La santé repose avant tout sur une relation de confiance entre les professionnels et la population. Médecins, pharmaciens et autres praticiens sont perçus comme les gardiens du bien-être collectif. Pourtant, un phénomène inquiétant vient fragiliser cette confiance, la vente illégale de médicaments par certains acteurs du secteur.
Bien que marginale, cette pratique touche aussi bien les cabinets privés et pharmacies que les hôpitaux nationaux, les cliniques privées, et même les structures sanitaires rurales.
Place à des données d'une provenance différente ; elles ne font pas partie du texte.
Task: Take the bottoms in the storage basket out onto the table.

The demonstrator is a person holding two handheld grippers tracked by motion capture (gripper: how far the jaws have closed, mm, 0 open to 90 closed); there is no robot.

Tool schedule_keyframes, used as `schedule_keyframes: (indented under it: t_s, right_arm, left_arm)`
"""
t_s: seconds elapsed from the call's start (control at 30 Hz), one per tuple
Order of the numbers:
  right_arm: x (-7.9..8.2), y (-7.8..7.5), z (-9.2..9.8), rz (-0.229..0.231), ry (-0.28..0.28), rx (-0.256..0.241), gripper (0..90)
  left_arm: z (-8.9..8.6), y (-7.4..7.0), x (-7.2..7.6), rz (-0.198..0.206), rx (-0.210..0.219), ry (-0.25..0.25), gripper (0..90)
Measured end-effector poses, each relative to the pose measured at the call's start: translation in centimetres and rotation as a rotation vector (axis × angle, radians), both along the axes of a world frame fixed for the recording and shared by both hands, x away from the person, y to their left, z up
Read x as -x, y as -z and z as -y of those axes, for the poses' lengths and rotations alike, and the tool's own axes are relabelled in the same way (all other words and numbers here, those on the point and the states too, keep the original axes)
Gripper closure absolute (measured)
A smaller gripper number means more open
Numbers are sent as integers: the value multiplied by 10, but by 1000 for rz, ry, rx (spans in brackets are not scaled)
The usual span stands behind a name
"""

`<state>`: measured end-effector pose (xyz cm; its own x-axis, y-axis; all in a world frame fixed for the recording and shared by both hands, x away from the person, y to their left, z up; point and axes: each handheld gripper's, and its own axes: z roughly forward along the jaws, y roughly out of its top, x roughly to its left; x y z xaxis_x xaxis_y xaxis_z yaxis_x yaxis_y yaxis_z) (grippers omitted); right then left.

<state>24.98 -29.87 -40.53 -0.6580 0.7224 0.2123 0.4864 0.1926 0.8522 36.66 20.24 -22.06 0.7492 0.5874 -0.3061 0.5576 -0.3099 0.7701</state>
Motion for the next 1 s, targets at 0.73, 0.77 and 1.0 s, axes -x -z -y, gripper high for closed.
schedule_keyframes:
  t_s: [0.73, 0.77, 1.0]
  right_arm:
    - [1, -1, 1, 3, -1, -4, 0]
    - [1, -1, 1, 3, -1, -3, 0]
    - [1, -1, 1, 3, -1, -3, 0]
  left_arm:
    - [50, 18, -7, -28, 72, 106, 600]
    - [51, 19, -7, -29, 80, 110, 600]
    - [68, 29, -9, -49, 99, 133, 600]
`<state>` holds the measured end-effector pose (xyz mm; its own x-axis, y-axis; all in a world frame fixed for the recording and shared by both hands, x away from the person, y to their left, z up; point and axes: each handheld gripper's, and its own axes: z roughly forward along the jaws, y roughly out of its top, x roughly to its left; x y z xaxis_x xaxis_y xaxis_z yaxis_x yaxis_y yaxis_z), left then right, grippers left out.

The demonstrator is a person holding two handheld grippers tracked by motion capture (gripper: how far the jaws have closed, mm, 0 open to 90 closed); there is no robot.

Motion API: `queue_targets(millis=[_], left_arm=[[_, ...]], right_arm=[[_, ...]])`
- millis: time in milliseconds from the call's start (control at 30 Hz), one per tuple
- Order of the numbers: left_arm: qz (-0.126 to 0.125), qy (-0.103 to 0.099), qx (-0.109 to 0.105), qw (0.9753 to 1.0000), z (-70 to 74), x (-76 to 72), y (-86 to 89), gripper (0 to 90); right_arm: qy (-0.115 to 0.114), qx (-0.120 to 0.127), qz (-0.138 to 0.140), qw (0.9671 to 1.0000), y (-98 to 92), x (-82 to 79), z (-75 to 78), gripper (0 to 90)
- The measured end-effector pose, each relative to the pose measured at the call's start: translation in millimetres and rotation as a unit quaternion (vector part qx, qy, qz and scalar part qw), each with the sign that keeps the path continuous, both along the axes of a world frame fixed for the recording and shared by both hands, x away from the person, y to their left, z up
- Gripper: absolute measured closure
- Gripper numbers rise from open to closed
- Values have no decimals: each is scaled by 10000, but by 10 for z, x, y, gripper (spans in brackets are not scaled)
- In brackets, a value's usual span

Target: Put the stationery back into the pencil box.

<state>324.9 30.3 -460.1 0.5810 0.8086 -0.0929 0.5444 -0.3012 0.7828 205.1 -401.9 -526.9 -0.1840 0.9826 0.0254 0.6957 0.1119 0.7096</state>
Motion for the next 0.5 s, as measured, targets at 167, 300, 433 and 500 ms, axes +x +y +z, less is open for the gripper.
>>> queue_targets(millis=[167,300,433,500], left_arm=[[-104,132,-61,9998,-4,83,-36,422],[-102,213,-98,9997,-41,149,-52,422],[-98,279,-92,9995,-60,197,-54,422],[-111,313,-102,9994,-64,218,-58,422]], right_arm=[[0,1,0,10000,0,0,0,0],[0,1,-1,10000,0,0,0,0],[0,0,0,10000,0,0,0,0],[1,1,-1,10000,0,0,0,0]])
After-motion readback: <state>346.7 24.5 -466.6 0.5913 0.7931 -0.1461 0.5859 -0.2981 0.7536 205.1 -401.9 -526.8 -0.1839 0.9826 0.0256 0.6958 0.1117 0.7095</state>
Elle compromet non seulement l’éthique médicale, mais aussi la crédibilité de tout le système de santé.
Certains patients, mal informés ou confrontés à l’urgence, encouragent involontairement ce phénomène en recherchant des médicaments sans ordonnance ou à moindre coût. Or, la délivrance non contrôlée expose les usagers à des risques majeurs par exemple, le non-respect des contre-indications, dosages inadéquats, interactions médicamenteuses dangereuses, pouvant entraîner des effets secondaires graves, voire mortels.
Les professionnels de santé sont soumis à un code de déontologie strict. Pourtant, motivés parfois par des intérêts financiers, certains s’adonnent à ces pratiques qui s’apparentent à de la corruption. Elles constituent une grave violation de la confiance publique et entachent l’image de toute la profession.
Face à cette dérive alarmante, il est urgent que l’État et la société agissent de concert pour renforcer les contrôles, sanctionner les contrevenants et miser sur la prévention sont indispensables pour protéger la sécurité des patients et restaurer la réputation du corps médical.